Going back to plant toxicity, all I can say is to use your best judgement. You know your pet better than anyone. In my opinion, some pets are more curious than others. There are plants like marigolds that are listed as on both the toxic and non-toxic list. Some plants could be fatally toxic while others might cause barely a tummy ache. Like I say, we've always had dogs and cats around them and have never had an issue with them or the iris, lilies, and tulips. That's not to say it can't happen. It should also be a good reason not to visit others with your dog in tow. You don't know what plants they may have in their house or yard that your pet could munch on and get sick from. Also, consider planting some cat grass. Dogs and cats like to munch on grass when they get a tummy ache. It works as a laxative. Cats often get hairballs when grooming so cat grass can be useful to have around.



Can You Dig It?


The best you can do is your best. Personally, it is important for me to plant things I know is safe for my Buster and any other pets that wonder around. Except groundhogs and rabbits, I'm not much concerned about pleasing them. Plants are useful where they are concerned too. That's one reason I am trying to start some lavender phlox. While the rabbits seem to love them enough, groundhogs don't. Groundhogs hate lavender, so I've heard anyway. I've been planting them around places I've seen groundhogs trying to set-up camp as a deterrent. If the phlox take off, that's one less place I'll have to mow, so there's that.

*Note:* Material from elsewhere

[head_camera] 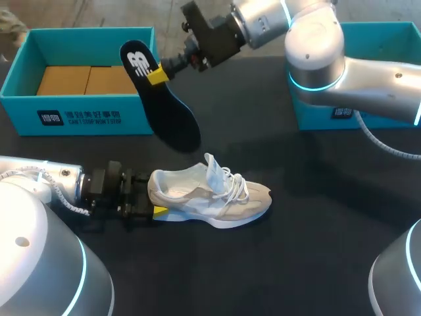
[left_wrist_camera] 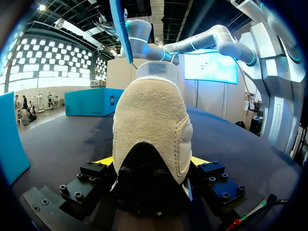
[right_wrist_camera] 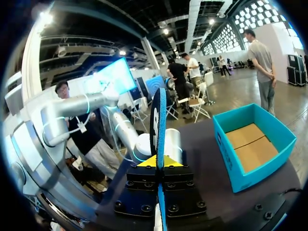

I hope you find this 'mini' list useful in considering what plants and flowers to have around. Maybe if you haven't considered starting a flower bed or adding shrubs to your landscape, you will give it some thought. There are many, many more options than I have listed in this blog. I've only focused on the plants I am interested in for my own landscape. You can find all you want to know and more about plant toxicity here https://www.aspca.org/pet-care/animal-poison-control/cats-plant-list on the ASPCA website.


Add some beauty to your surroundings and thanks so much for reading. Have a blessed and relaxing day.